The sequel, “Persepolis 2: The Story of a Return,” was published in 2004 and told the story of Satrapi’s years in Austria and her return to Iran at 18, as she struggled to put up with life under a strict government and in a country at war. The graphic novel was later adapted by Satrapi for the big screen, and the animation film was nominated for an Academy Award for best animated feature in 2007.
Satrapi followed up with “Embroideries,” an account of her candid conversations in Tehran with her mother, grandmother and other female relatives and friends about love, sex and men; “Chicken with Plums,” (adapted into a movie in 2011), the story of her great-uncle, a renowned “tar” (lute) player who resolves to die when he cannot properly replace his broken instrument; and the illustrated children’s books “Monsters Are Afraid of the Moon” and “The Sigh.” She also directed “The Voices” (2014) and “Radioactive” (2019), a biopic about Marie Curie.

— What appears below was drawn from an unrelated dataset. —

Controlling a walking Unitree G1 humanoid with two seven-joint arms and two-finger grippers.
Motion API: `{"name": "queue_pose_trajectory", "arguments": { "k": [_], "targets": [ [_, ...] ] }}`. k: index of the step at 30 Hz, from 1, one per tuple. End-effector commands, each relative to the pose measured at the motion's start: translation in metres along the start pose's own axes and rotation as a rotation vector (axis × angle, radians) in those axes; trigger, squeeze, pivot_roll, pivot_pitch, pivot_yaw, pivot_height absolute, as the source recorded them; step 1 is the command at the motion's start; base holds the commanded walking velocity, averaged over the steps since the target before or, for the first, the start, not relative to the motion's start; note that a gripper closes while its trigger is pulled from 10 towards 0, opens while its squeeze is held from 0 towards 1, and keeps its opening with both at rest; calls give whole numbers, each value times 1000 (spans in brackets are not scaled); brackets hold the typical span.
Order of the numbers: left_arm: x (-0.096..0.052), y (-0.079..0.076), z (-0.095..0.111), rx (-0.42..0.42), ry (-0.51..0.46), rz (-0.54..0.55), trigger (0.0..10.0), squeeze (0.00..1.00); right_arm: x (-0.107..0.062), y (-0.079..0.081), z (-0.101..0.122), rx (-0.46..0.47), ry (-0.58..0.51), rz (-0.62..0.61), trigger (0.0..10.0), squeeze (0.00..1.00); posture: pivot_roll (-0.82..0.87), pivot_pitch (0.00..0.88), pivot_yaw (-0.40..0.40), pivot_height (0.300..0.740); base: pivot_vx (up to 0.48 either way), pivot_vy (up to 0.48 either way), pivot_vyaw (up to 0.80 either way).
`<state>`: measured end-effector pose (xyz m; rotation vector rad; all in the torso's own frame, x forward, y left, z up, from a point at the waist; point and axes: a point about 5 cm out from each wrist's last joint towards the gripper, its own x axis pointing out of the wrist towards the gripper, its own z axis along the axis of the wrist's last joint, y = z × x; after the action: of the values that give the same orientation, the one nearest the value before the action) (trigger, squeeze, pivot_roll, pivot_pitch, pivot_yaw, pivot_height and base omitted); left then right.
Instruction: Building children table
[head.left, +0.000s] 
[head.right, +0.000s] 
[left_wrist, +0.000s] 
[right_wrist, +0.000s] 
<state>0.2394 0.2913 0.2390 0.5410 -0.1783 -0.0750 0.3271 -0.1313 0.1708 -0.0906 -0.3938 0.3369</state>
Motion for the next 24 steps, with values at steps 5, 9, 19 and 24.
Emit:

Marjane Satrapi Releases ‘Radioactive,’ Biopic of Marie Curie
Satrapi told Agence France-Presse in the interview that she missed the warmth of her homeland, “its hospitality, the Elburz mountains and Farsi jokes…and its poetry, the purest form of expression. We are the only people who, when we want to be really understood, quote Saadi, Hafez, and Omar Khayyam.”
“A people whose mausoleums for its poets are fuller than its mosques cannot be bad,” she added.
Satrapi now lives in the Marais district of Paris with her Swedish husband Mattias Ripa.